== Recorded information
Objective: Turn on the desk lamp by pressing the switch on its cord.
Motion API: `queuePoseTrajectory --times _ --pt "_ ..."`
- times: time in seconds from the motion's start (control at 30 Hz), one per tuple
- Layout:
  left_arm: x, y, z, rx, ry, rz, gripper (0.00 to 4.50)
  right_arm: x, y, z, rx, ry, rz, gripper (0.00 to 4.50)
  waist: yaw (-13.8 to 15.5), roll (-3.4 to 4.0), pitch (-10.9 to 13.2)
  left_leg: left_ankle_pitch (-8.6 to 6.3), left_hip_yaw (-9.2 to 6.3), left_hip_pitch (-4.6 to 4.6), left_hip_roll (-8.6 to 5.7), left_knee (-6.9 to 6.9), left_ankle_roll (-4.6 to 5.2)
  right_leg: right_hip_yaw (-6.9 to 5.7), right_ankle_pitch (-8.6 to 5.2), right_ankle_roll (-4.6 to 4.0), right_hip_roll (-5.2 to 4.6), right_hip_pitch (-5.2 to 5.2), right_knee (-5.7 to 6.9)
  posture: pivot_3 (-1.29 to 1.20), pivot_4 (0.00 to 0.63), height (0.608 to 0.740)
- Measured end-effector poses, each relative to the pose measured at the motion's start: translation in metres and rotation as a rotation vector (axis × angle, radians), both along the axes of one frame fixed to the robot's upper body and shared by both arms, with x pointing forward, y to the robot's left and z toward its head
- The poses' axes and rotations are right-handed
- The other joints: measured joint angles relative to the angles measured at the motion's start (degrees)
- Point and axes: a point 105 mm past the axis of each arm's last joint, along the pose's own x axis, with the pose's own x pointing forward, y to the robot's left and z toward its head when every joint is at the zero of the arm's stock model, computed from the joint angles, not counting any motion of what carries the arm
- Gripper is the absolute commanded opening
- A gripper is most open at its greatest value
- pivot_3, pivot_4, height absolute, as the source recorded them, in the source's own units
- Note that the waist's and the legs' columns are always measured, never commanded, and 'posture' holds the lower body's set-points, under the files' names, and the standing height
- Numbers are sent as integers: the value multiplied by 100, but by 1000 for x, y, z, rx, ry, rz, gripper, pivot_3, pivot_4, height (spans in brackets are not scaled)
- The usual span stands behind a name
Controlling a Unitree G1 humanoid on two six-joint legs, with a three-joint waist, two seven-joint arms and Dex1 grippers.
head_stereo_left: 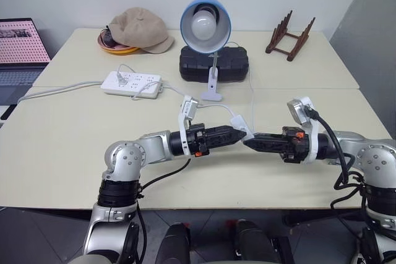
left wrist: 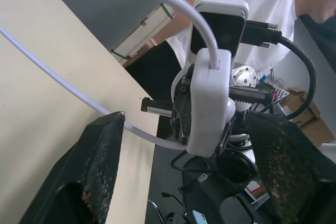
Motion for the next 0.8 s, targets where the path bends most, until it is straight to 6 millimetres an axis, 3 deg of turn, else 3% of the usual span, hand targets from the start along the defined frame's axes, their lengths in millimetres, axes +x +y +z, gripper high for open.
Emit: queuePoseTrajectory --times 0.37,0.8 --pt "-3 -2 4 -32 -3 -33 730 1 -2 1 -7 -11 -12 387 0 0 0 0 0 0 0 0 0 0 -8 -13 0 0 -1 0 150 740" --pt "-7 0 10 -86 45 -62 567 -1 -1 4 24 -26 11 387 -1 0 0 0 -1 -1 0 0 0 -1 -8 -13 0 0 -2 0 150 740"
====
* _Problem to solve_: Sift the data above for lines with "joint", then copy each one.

* _Answer space_:
- The other joints: measured joint angles relative to the angles measured at the motion's start (degrees)
- Point and axes: a point 105 mm past the axis of each arm's last joint, along the pose's own x axis, with the pose's own x pointing forward, y to the robot's left and z toward its head when every joint is at the zero of the arm's stock model, computed from the joint angles, not counting any motion of what carries the arm
Controlling a Unitree G1 humanoid on two six-joint legs, with a three-joint waist, two seven-joint arms and Dex1 grippers.

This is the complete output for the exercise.